Giant machinery soils farm productivity

BIGGER has always been deemed as better in broadacre agriculture.
Basically the reason is related to productivity.
That's why I describe WA's broadacre Wheatbelt as the land of the giants.
WA manufacturers have made the world's biggest self-propelled and trailed boomsprayers (Sonic Boomsprays), world's biggest chaser bin (Trufab) and the world's biggest seeding rig (Ausplow).
Other manufacturers have provided high horsepower 4WD tractors and class 10 combine harvesters and one manufacturer (Bourgault), equally big seeding rigs.
All good stuff.
But who has thought about what this giant machinery is doing to soil compaction?
Precision Agronomics Australia director Quenten Knight, Esperance, has, and for many years has carried a soil penetrometer with him on farm visits.
A penetrometer is a tool with which to test the compaction level and tilth of your soil.
Penetrometers measure the resistance of the soil in kilopascals (kPa) or in the old language, pounds per square inch (PSI), giving an indication of how compacted your soils are, as an indication of the soil quality.
The lower the kPa, the more oxygen is available for soil microbial life and also the more easily the roots of plants, nutrients and water can penetrate through the soil.
According to Quenten, a lot of WA's Wheatbelt suffers from compacted soils, particularly sandy soils, which provides a barrier to rooting depth.
The solution is deep tillage, which coincidently is enjoying somewhat of a renaissance, after an unexplained lull for two decades.

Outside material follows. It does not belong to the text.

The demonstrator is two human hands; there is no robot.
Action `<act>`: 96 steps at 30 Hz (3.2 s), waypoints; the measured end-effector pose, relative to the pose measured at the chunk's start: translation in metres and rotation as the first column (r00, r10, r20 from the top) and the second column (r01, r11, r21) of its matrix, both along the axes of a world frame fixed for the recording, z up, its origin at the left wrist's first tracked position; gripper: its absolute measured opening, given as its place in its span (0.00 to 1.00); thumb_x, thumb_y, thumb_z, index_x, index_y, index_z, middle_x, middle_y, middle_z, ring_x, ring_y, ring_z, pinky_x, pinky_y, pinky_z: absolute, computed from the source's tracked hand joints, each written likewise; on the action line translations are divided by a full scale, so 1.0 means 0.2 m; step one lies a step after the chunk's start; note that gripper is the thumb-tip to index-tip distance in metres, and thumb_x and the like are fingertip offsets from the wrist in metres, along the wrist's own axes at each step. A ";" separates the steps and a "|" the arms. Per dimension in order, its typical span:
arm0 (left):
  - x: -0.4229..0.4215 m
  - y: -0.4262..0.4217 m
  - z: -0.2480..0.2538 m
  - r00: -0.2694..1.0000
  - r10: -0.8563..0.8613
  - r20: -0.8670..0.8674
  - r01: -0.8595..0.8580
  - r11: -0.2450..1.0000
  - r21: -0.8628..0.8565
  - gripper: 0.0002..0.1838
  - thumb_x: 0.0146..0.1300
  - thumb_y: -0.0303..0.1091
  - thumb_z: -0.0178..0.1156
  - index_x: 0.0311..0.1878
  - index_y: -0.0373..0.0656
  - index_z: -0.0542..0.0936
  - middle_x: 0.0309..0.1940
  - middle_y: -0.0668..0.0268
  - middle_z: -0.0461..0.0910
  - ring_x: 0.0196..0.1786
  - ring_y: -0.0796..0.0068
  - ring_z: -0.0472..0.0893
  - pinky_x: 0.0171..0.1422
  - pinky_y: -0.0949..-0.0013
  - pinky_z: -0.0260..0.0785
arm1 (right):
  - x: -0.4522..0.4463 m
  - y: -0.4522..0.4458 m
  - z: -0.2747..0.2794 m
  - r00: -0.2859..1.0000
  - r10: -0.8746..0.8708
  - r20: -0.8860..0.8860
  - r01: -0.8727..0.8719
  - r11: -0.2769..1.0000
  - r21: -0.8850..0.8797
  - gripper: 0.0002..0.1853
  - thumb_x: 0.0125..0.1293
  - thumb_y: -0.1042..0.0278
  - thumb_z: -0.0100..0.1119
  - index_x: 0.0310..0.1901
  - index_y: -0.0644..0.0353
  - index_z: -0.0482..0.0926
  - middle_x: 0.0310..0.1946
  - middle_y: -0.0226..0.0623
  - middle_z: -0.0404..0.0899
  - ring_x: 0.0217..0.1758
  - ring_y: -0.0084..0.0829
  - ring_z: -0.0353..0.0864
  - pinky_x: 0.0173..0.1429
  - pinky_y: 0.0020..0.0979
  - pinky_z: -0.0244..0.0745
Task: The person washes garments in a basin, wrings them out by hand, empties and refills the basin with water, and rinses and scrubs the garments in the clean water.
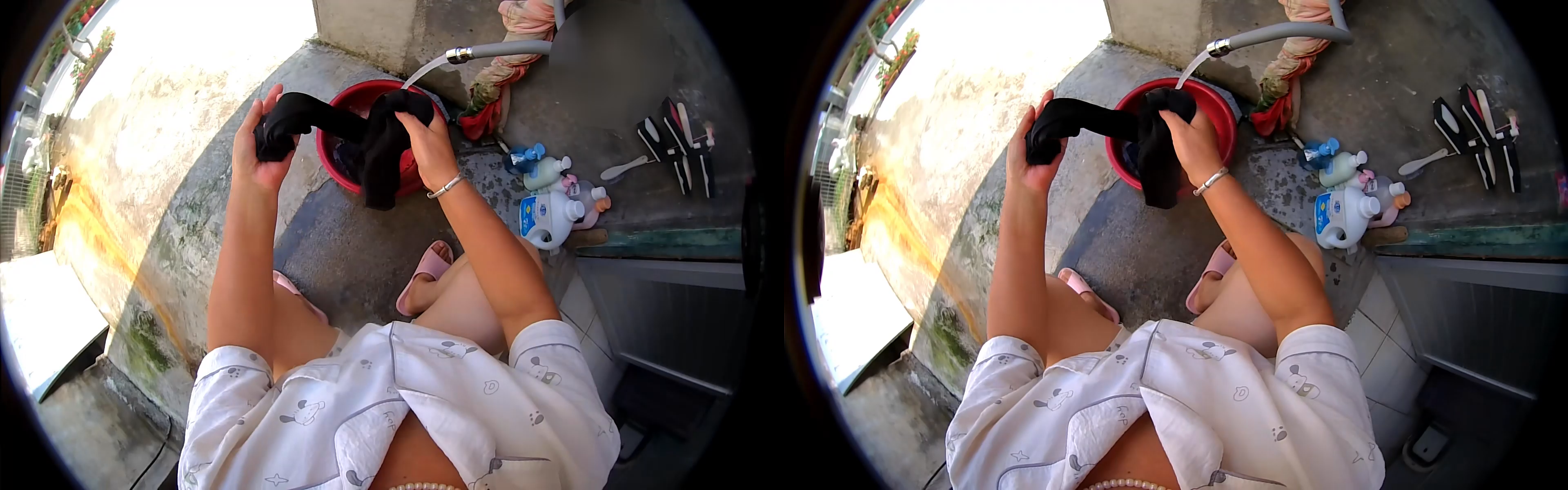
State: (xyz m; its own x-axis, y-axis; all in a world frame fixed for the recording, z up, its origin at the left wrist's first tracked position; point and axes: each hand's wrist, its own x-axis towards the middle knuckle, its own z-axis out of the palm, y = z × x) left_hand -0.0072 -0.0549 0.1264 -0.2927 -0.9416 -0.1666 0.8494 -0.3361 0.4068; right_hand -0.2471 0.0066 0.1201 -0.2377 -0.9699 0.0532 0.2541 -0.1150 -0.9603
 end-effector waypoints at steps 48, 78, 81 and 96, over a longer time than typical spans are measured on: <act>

Deep tillage has been around since the early 1970s and is directly linked to higher crop yields.
So what's the problem?
"Deeper hardpans," Quenten said. "Deep tillage machines have been designed and built for working at depths between 25cm (10in) and 30cm (12in), which has been historically considered the depth at which you achieve crop yield responses to deep tillage.
"But heavier equipment traffic over paddocks means heavier axle loadings.
"As axle loadings increase, the depth of compaction increases and we're seeing hardpans forming down to 60cm (24in), so not even mouldboarding is getting rid of all the hardpans."
This story is being unwittingly exacerbated by clay spreading on sandy soils to remedy non-wetting soils.
"Firstly you have traffic from clay being spread, followed by smudging and then incorporating," Quenten said.
"The salient point is that 90 per cent of compaction occurs in the first pass and the soil can't repair itself.
"With deep tillage, roots have more accessibility to available subsoil moisture and in some cases, do it so well, plants can't hay off at the end of the season."
What Quenten suggests is that while deep tillage is the answer to fix historical compaction, you have to limit machinery traffic on the affected paddocks.
And the best way to do that is by tramlining, or controlled traffic (CT).
In ongoing trials with Department of Agriculture and Food (DAFWA) researchers David Hall and Jeremy Lemon, Quenten is assessing soil compaction and how it relates with deep tillage and CT.
In most sandy soils the plant available water is often limited to between 6 and 8mm per 100mm of soil.
Therefore, the control in figure 1, crop rooting depth ceases at 250mm and only 15 to 20mm of plant available water is accessible to the crop.
In spring-growing conditions, many crops are using between 2mm and 3mm a day, which only allows between five to 10 days without rain before crops start going into stress.
In contrast, the deep tillage trial saw crop rooting depth unrestricted to 70cm (28in).
With 70cm of soil available for crop root growth, the plant available water would be between 42 and 56mm, which allows for 14 to 28 days without rain before the crop moisture stress starts.
DAFWA started a deep tillage trial on Esperance farmer Ross Whittall's farm in 2006.
Ross has sown the paddocks every year since with one permanent tramline through the middle of the trial to prevent the reoccurrence of compaction.
In figure 2, the annual yield increases to deep tillage on this site vary from 50 per cent to more than 150pc.
In figure 3 the crop growth response in lupins is very obvious in the deep tilled plots compared to the control plots.
The results prompted Ross to deep till his entire farm with an Ausplow deep ripper working at 45cm (18in) on 60cm (24in) tine spacings.
A nine metre (30ft) CT system was implemented immediately after the deep till program to minimise any future compaction.
According to Quenten the combination of deep till and CT should be regarded as a system.
"It will accelerate a process towards better crop yields and has the potential for more cost effective input strategies."
The focus is on the system.
"The effects of deep tillage are short-lived with random traffic and the anecdotal belief it has a residual effect for several years is erroneous," Quenten said.
"If you have machinery going over deep-tilled paddocks at different widths, every pass you make will create 90pc compaction.
"In the CT trials on deep tilled plots, there was no resistance to penetrometer probes.
"But come off the plots and resistance returns at depths of about 20cm (8in)."
Generally once soil strength exceeds 2000kPa then roots will struggle to get down.
At 3000kPa you are considered to have a barrier (hardpan) to root growth.
"And at 4000kPa you have major problems," Quenten said.
p More information: Quenten Knight: 0427 720 004.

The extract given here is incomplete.